━━━━━ PROVIDED RECORDS

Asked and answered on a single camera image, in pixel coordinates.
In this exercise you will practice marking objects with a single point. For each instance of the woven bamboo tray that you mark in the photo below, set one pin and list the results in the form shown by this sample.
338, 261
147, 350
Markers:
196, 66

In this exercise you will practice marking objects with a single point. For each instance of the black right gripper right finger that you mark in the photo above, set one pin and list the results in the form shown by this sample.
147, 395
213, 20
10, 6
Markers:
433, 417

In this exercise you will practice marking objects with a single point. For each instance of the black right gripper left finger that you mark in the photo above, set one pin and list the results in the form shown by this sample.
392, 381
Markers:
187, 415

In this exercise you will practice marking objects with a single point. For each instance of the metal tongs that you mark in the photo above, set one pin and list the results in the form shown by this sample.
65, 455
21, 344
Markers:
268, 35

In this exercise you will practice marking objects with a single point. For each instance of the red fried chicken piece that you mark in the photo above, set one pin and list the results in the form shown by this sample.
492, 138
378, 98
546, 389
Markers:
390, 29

━━━━━━━━━━
━━━━━ PROVIDED RECORDS

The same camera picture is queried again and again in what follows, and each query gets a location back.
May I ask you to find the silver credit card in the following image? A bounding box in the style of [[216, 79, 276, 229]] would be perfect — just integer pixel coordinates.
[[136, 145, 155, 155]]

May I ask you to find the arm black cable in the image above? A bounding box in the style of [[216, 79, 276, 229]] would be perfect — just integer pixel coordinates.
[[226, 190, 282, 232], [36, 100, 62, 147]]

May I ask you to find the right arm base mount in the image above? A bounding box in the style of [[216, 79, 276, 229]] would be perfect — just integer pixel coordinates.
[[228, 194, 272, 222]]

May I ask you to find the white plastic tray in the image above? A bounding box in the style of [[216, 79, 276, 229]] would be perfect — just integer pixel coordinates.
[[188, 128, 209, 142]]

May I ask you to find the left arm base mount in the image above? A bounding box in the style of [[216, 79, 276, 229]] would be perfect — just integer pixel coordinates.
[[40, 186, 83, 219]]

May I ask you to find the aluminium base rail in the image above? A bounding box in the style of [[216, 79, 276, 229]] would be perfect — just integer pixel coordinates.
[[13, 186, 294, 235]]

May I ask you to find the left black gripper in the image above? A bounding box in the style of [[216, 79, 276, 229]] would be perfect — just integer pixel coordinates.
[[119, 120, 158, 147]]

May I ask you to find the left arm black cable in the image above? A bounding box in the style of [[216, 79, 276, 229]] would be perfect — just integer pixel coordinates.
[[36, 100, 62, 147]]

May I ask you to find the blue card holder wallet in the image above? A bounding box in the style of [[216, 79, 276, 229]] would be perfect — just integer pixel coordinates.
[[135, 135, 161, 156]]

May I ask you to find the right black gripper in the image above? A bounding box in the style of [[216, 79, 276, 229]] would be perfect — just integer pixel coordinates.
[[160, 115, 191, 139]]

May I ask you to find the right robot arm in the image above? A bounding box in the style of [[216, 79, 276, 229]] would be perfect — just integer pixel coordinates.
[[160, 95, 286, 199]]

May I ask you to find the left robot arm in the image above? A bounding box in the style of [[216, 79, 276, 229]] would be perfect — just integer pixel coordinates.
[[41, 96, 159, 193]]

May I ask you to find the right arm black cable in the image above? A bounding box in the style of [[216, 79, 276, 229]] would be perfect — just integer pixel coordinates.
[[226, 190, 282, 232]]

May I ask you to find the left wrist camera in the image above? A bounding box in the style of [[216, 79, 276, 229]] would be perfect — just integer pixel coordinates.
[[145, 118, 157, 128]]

━━━━━━━━━━

### PROBLEM TO WORK ON:
Report how many lines of the listing hold the word "finger", with nothing but the number.

### FINISHED TASK:
2